The water quality also exemplifies the ripple effect of nature: Changes in the water affect the vegetation, which affects the lower life forms, which affect the species that feed on the lower life forms . . . etc., etc. Of course, the last link in the chain is the species that caused the problem in the first place: man.
Links to Human Health
“WE’RE definitely seeing water quality issues, and we’re noting changes in fish migration patterns,” Reichmuth says. “Six months [the length of the study] is such a short time, but we could be finding links to human health. If you can make the justification that protecting the environment is just as important to future generations as the economy, I think you can win out in both areas,” Reichmuth says, noting the irony that the environmental problems have long outlived the
She stresses that the residents haven’t taken the problem lying down. “Some of the local landowners have come up with some ingenious ideas, including filling the area with old Christmas trees to block the cut,” she says.
Reichmuth hopes her study data will help pull in badly needed reinforcements.

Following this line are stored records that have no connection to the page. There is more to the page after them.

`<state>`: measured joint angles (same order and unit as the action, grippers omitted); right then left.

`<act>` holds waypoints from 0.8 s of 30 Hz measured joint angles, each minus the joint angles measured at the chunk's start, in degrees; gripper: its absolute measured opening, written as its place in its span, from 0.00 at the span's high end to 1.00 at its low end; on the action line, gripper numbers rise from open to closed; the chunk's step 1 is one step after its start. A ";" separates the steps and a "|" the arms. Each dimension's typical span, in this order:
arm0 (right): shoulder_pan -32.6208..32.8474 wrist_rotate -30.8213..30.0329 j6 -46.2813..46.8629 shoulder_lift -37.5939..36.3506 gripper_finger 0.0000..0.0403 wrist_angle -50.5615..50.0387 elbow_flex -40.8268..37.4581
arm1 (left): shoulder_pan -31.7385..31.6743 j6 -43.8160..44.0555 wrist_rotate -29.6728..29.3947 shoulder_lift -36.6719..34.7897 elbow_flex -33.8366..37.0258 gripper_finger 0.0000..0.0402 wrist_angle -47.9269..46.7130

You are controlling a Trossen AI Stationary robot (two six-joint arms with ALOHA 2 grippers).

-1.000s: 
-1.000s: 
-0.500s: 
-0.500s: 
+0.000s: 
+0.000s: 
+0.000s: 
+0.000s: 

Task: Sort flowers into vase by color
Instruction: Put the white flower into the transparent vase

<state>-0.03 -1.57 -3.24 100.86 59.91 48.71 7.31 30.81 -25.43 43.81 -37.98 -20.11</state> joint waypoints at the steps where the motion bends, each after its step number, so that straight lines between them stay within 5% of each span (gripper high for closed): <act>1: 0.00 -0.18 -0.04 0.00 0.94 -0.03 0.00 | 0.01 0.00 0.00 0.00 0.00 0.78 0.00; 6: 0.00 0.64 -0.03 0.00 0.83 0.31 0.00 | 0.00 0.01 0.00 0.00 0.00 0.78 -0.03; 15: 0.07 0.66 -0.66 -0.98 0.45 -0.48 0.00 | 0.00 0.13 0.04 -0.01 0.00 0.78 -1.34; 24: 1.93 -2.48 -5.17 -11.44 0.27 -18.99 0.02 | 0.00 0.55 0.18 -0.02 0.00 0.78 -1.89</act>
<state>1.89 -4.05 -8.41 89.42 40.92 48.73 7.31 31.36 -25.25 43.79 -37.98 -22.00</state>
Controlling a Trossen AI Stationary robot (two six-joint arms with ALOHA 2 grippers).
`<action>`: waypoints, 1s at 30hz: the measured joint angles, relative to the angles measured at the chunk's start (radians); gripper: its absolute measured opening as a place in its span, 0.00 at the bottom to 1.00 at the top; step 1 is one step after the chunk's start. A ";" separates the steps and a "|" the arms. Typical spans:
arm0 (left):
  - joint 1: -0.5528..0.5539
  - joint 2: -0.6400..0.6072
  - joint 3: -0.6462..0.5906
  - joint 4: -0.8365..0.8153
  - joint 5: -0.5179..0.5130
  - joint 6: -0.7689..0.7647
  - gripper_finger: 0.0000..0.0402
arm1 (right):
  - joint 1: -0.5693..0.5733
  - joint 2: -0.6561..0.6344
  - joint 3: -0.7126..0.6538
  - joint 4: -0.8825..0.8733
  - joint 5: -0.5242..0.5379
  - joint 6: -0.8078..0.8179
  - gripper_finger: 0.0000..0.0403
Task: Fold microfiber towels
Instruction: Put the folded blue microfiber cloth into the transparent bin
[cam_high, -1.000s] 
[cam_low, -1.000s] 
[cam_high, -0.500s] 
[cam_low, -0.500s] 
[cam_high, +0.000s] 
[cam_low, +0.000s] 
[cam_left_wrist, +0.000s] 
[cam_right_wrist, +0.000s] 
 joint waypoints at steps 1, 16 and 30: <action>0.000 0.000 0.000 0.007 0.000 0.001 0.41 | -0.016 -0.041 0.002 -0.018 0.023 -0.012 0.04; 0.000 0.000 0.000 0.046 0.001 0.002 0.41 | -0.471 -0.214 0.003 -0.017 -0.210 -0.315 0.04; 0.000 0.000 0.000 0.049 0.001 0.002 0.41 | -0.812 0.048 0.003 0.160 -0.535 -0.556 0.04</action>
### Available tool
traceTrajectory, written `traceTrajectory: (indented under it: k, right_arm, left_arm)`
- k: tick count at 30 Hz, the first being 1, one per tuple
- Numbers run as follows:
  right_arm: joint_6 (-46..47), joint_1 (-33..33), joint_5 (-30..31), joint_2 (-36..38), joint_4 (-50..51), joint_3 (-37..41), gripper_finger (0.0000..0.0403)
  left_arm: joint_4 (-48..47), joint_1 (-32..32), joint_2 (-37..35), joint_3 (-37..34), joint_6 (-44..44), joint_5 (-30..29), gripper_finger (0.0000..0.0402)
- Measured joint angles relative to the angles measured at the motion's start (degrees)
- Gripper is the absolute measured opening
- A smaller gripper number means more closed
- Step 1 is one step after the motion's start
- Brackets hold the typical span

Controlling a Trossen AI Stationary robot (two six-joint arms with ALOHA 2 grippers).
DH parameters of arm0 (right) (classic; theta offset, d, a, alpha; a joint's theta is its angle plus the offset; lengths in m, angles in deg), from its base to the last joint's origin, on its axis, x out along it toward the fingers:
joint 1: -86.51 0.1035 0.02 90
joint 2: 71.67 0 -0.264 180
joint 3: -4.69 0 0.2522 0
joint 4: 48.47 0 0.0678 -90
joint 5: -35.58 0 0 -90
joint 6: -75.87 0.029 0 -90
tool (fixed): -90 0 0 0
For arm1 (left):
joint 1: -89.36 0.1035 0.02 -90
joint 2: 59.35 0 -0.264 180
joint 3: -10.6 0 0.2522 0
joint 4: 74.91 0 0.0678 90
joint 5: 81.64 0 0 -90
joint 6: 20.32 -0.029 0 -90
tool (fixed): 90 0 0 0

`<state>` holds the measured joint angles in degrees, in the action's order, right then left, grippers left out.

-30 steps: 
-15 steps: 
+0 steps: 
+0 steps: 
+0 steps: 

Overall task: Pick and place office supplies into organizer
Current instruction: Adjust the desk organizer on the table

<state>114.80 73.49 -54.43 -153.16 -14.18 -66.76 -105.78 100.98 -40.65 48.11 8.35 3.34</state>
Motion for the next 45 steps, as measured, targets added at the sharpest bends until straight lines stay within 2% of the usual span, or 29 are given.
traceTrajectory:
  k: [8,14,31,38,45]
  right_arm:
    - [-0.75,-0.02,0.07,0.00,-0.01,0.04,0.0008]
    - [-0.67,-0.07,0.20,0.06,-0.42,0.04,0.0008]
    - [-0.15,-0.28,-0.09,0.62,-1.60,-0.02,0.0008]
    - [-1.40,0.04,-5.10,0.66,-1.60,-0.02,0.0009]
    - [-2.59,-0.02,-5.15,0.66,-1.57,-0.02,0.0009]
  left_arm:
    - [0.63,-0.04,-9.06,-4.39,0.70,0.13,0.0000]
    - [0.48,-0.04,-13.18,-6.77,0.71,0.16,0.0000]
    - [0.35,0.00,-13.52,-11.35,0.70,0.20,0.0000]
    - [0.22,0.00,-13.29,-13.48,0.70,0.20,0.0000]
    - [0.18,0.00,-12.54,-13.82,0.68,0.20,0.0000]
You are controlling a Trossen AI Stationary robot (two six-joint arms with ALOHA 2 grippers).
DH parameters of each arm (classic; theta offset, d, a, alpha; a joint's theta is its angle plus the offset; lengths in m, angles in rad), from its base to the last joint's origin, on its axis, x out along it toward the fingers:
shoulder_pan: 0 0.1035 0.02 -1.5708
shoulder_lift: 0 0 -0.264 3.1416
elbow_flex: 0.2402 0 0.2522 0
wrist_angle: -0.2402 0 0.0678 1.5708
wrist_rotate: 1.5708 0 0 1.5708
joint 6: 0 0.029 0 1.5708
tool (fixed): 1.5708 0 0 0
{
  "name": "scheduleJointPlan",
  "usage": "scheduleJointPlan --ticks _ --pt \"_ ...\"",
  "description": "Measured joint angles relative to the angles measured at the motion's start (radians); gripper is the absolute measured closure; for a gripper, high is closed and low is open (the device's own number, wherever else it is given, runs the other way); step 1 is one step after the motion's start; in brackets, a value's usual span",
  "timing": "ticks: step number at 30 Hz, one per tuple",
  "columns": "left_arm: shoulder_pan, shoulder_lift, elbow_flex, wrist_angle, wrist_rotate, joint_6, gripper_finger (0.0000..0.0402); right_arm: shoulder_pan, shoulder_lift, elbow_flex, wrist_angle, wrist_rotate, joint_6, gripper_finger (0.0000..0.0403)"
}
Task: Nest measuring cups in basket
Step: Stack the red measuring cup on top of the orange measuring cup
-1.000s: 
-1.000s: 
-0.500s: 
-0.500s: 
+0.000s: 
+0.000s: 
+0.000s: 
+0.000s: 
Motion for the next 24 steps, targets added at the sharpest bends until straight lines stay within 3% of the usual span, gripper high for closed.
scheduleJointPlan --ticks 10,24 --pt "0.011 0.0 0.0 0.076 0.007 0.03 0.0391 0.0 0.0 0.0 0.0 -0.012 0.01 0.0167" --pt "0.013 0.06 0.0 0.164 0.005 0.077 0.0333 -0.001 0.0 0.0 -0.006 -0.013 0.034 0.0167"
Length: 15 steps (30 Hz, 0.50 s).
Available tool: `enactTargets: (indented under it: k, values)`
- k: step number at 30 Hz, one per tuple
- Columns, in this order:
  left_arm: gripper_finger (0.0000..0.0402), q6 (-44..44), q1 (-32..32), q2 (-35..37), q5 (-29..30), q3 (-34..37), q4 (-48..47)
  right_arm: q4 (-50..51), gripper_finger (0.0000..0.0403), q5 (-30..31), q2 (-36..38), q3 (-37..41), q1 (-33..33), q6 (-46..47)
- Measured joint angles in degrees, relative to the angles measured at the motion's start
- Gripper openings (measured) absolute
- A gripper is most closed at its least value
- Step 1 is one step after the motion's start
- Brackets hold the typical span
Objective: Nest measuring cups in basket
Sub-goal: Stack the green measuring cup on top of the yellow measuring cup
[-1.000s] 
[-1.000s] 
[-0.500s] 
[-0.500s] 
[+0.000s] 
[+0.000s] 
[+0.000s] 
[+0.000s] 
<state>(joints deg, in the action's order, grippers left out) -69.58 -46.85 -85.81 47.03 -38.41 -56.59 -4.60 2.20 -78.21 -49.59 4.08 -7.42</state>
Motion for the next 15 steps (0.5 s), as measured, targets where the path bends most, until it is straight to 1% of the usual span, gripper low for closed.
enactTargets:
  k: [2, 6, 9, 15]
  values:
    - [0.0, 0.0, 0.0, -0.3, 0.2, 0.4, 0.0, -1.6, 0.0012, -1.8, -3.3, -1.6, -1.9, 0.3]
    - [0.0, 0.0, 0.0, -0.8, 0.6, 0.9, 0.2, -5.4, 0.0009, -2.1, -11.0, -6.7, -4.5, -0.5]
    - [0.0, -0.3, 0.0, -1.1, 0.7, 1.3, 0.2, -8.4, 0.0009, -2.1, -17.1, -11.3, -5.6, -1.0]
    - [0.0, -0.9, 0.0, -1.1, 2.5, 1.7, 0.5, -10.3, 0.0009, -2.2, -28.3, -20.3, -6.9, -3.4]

Once the study is complete, she will share the data with the U.S. Army Corps of Engineers, the Georgia Department of Natural Resources, and the local government, which will determine next steps.
Endless Learning Opportunities
SHE IS gratified that the study is not only advancing ecological improvements, but jumpstarting undergraduates’ research opportunities as well. Says
Adrienne Kambouris, who is majoring in cell and molecular biology and forensic chemistry at GRU, “Being able to work directly with the Dover Bluff community, being able to see how their lives have been affected by the U.S. Army Corps of Engineers, is an invaluable societal experience. The people of Dover Bluff are humble and kind, and it’s gratifying to know that the research we are conducting will help them in the future.”
Adds Kambouris, “The scientific aspect is also fascinating. The changes to the Satilla River can be seen from the molecular to the community level. The students benefit from seeing principles discussed in the classroom happen before their eyes. Research gives the opportunity to learn collection and analysis techniques that we wouldn’t ordinarily be exposed to in a lab. I believe it is something all students should have the opportunity to experience.”
Her classmate, Jessica Bowles, concurs. “I’m learning a lot about how to take proper samples in the field and how to use special lab equipment once we get the samples back to campus,” she says.
Bowles, who will graduate in 2016, realizes how] fortunate she is to be participating so extensively in research as an undergraduate. “I am very excited to have this opportunity,” she says. “I work with a wonderful team, and I get to do my field work in a beautiful environment where there are endless opportunities for learning.”